My eyes slip shut when he kisses my jaw, harder and less chaste than a moment ago. It’s enough to make me forget about that word—forever. “What did I say?” he murmurs, and his breath is so hot against my neck that he could melt me down if he wanted, down to nothing at all. “Let me hear you.”
“I can’t.”
“You can.”
He’s right. This is like sex. I’m thrumming like I’ve been soaked in gasoline and he’s the match, and all he’s done is kiss me and chide me and override my can’t with his can. I whimper, my arms sliding around his shoulders for stability as he kisses a slow path to my ear. “Faust.”
“Hm?”
“The race.”
“Ten more minutes.”
“You need to—” Teeth scrape against my skin, and my voice chokes into an embarrassing moan, my body arching into him. “You need to get dressed.”
“I will,” he says, and there’s so much easy confidence in his voice that I feel my pulse between my legs.
I feel him, too. He’s a wall of muscle; pure, unmoving, unyielding friction.
His thighs are solid against mine, his chest, his hips, and I shiver from the sudden comet crash of an epiphany that Faust would let me do anything to him, with him.

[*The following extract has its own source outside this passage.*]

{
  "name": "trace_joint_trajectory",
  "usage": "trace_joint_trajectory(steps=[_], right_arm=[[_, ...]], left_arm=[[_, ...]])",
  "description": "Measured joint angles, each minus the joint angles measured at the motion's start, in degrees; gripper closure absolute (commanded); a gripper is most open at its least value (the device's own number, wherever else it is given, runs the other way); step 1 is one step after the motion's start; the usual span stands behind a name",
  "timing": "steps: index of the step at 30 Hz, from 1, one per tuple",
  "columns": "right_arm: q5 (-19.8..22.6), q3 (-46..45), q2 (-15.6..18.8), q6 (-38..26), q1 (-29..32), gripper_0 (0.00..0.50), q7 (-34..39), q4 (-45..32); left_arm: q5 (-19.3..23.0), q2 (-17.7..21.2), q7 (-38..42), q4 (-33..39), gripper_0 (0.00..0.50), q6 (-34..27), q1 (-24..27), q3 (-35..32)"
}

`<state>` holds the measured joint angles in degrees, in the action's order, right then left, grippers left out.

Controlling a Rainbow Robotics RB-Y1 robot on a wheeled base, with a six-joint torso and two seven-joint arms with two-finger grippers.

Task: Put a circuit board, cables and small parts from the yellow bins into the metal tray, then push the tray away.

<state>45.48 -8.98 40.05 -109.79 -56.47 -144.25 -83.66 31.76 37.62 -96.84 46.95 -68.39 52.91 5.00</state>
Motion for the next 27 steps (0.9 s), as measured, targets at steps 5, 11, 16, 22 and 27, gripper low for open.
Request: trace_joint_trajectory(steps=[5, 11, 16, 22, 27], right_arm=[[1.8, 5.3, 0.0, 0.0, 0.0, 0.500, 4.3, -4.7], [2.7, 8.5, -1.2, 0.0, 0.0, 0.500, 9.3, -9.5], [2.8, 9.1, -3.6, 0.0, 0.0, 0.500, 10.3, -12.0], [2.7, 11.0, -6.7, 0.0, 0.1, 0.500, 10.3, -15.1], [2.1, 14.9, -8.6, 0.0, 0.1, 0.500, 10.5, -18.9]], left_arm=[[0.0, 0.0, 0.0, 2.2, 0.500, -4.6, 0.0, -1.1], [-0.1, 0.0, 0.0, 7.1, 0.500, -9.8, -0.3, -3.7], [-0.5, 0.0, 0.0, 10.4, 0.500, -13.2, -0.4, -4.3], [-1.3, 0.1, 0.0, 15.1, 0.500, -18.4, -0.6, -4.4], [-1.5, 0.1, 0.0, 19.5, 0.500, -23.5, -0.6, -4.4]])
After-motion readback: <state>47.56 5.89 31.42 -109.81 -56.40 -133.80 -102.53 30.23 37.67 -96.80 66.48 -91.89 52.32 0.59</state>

I might have to ask for it, beg for it, wait for it, but nothing is off the table with him.
Not if this is how he kisses. I could ask for him to slot his leg between mine and he’d stand here, holding me, while I let this heat crash over me.

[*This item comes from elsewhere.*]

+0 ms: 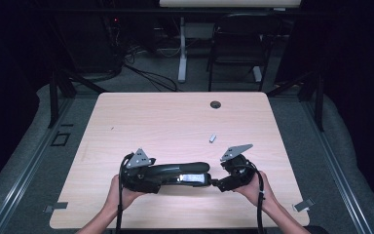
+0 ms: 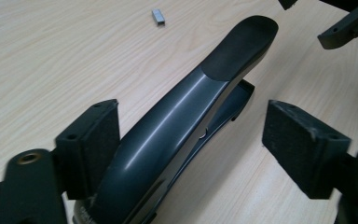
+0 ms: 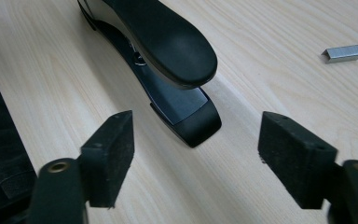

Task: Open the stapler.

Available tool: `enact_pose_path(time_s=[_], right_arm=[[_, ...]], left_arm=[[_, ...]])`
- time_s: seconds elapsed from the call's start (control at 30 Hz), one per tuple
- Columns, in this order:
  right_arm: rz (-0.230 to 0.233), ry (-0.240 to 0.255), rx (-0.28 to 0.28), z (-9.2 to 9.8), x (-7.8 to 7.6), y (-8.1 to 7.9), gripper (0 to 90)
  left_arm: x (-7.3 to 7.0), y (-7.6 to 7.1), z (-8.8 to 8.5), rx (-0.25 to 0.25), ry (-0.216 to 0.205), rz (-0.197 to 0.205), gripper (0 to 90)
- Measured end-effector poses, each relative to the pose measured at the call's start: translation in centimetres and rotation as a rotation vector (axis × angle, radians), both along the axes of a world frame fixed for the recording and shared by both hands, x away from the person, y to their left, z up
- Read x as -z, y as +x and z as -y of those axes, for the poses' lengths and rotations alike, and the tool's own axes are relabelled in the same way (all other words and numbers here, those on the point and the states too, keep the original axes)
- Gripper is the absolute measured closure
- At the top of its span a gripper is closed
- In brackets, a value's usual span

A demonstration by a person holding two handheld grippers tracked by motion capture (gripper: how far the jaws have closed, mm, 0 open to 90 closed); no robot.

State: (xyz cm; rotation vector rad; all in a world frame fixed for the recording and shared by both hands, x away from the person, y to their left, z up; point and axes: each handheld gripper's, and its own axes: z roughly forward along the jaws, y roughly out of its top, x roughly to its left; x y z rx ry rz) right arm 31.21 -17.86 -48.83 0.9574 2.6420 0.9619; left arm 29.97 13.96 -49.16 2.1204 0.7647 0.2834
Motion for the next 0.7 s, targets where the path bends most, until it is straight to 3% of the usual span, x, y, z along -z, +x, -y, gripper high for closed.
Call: enact_pose_path(time_s=[0.33,0.47,0.7], right_arm=[[0.018,-0.038,0.005,0.0,0.5,-1.1,44.0],[0.038,-0.038,-0.025,-0.4,0.6,-1.3,52.4],[0.069,-0.074,-0.101,-2.1,1.3,-2.2,70.9]], left_arm=[[-0.2,-1.3,1.7,0.037,-0.023,0.023,42.4],[0.2,-2.0,2.8,0.073,0.008,0.043,56.1],[1.3,-2.2,4.4,0.090,0.027,0.018,74.3]])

Knowing what he’s into, he’d probably thank me afterward.
I’m the one who’s saying no to that.
I pull away, my mind a blur of all the things we could do before anyone found us together. A single syllable is all I can manage at the moment. “Clothes.”

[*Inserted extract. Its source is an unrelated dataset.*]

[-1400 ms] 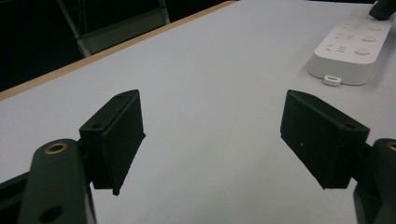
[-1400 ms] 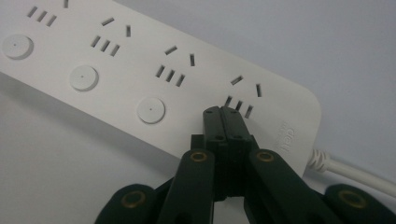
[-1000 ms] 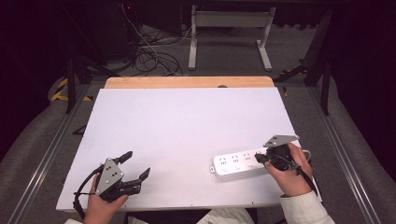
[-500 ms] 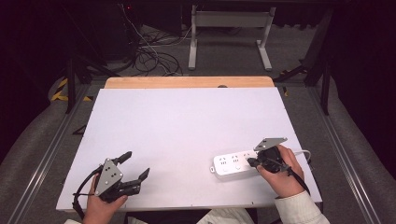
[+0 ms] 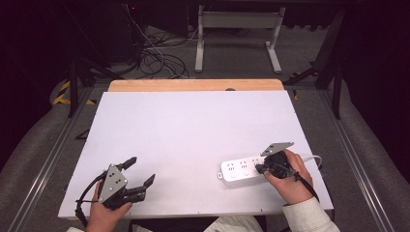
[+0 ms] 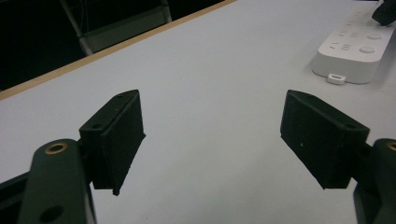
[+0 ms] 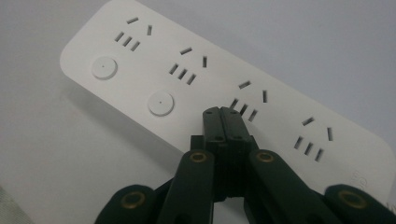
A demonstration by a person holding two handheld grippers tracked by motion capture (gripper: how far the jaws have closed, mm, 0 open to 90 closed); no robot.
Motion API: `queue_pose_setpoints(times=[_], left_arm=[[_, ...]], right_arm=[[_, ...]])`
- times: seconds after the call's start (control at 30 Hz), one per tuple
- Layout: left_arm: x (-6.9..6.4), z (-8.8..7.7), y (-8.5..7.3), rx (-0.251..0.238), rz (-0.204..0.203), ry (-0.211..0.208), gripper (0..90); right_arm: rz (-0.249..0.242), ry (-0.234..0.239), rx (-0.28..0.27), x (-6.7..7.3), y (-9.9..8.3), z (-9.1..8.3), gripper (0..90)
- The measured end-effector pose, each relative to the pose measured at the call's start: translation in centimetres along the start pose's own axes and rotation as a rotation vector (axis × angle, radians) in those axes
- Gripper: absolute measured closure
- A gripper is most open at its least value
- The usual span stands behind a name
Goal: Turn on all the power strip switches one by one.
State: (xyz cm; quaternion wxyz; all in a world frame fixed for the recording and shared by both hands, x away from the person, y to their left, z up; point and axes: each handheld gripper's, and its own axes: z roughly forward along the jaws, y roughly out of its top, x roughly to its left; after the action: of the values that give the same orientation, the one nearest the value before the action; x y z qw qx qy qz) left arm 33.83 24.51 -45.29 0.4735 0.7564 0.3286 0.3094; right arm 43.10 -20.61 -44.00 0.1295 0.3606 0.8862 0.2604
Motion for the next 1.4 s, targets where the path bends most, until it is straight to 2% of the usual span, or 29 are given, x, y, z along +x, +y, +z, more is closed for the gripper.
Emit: queue_pose_setpoints(times=[0.1,0.57,0.63,0.73,0.8,0.87,0.9,0.93,0.97,1.0,1.07,1.13,1.17,1.27,1.4], left_arm=[[0.0,0.0,0.0,-0.002,-0.001,0.000,22.1],[0.0,-0.1,0.0,-0.005,0.006,-0.001,22.1],[0.0,-0.1,0.0,-0.004,0.004,-0.001,22.1],[0.0,-0.2,0.0,-0.004,0.010,0.000,22.1],[0.0,-0.2,0.0,-0.006,0.012,0.000,22.1],[0.1,-0.2,0.0,-0.003,0.014,0.002,22.1],[0.1,-0.1,0.0,-0.002,0.005,0.000,22.1],[0.1,-0.1,0.0,-0.001,0.001,-0.001,22.1],[0.1,0.0,0.0,-0.002,0.001,0.001,22.1],[0.1,0.0,0.0,-0.002,0.009,0.004,22.1],[0.0,0.0,0.0,0.000,0.002,0.001,22.1],[0.0,0.0,0.1,0.001,0.015,0.003,22.1],[0.0,0.0,0.1,0.000,0.009,0.000,22.1],[0.0,-0.1,0.0,-0.002,0.004,0.001,22.1],[0.1,-0.1,0.0,-0.003,0.000,0.001,22.1]], right_arm=[[-0.010,-0.008,0.008,0.1,0.1,0.1,90.0],[0.010,0.004,0.028,-0.1,0.1,0.3,90.0],[0.001,-0.009,0.031,0.1,0.2,0.4,90.0],[-0.018,-0.057,0.041,0.2,0.3,0.5,90.0],[-0.023,-0.063,0.041,0.3,0.4,0.5,90.0],[-0.018,-0.057,0.020,0.1,0.3,0.4,90.0],[-0.016,-0.038,-0.022,0.1,0.2,0.0,90.0],[-0.016,-0.038,-0.022,0.1,0.2,0.0,90.0],[-0.028,-0.038,-0.072,0.3,0.2,-0.4,90.0],[-0.028,-0.038,-0.072,0.3,0.2,-0.4,90.0],[-0.050,-0.022,-0.117,0.9,0.5,-1.1,90.0],[-0.057,-0.020,-0.118,1.1,0.6,-1.2,90.0],[-0.070,-0.020,-0.123,1.3,0.6,-1.2,90.0],[-0.068,-0.011,-0.128,1.5,0.5,-1.2,90.0],[-0.079,0.021,-0.157,1.9,0.8,-1.3,90.0]])
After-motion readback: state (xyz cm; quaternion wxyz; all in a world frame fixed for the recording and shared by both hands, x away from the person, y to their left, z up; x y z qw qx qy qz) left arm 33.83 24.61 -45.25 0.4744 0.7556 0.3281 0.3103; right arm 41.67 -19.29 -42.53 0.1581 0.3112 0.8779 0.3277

But it works. We stop, Faust’s hands falling, red flags waved.
And then I make a mistake—I look at him.
His hair is finger-messy, his eyes black and hungry.
I must’ve accidentally yanked his hoodie down his neck, revealing a vein I’ve never noticed running up the side of his flushed throat.
The only sound is him breathing, a soft noise in the quiet, and he rolls his jaw to one side. Nods. “Okay.”
He’s back to cool Faust. Detached. Pulling away, because he clearly thinks pushing in hurt me. My heart burns. I need to explain that he hasn’t jumped my boundaries—that the problem is that I like this too much.
Instead, I turn to face the wall so that he can change. As if I wasn’t pressed against him moments ago.
I listen to him standing there, no doubt dumbfounded by my stupidity, then the stilted swishing of fabric.
Embarrassment makes it difficult to swallow.
Oh my god. Every second that goes by is worse, a new nightmare where he doesn’t hurt me, but I hurt him.
“I’m sorry. I don’t do this.” I take a breath.
“I’ve never… this is new for me. And I, I like you, as a person, and I want you to do as well as possible today, without me making you late or screwing up your schedule.
Because I’m really looking forward to watching you, even more after—after kissing you. ”
That might be the first time I’ve really acknowledged what we’ve done out loud. Behind me, Faust exhales, surprised by it, too.
“I act like I know what I’m doing, and I usually do,” I admit. “But I don’t think I know like you do. You’re so… you. So please just—if I seem like, whoa, she’s not cool—that’s because I’m not. I’m not cool at all.”
About you, I add silently.
I hold my breath. Wait for him to thank me for apologizing. Soft footsteps thump against the floor behind me, and then Faust is clearing his throat. “I’m sorry.”
“No, please don’t—”
“I have a new rule.”
Instantly, I’m perking up. Back to our game, where things are chaotic, but they’re safe. “Yeah?”
“Two, actually.”
“I’m ready.”
“If you ever change your mind about what you want to do with me, you have to tell me when we aren’t together.”
When we aren’t… oh. In the same room. “But I liked what we were doing.”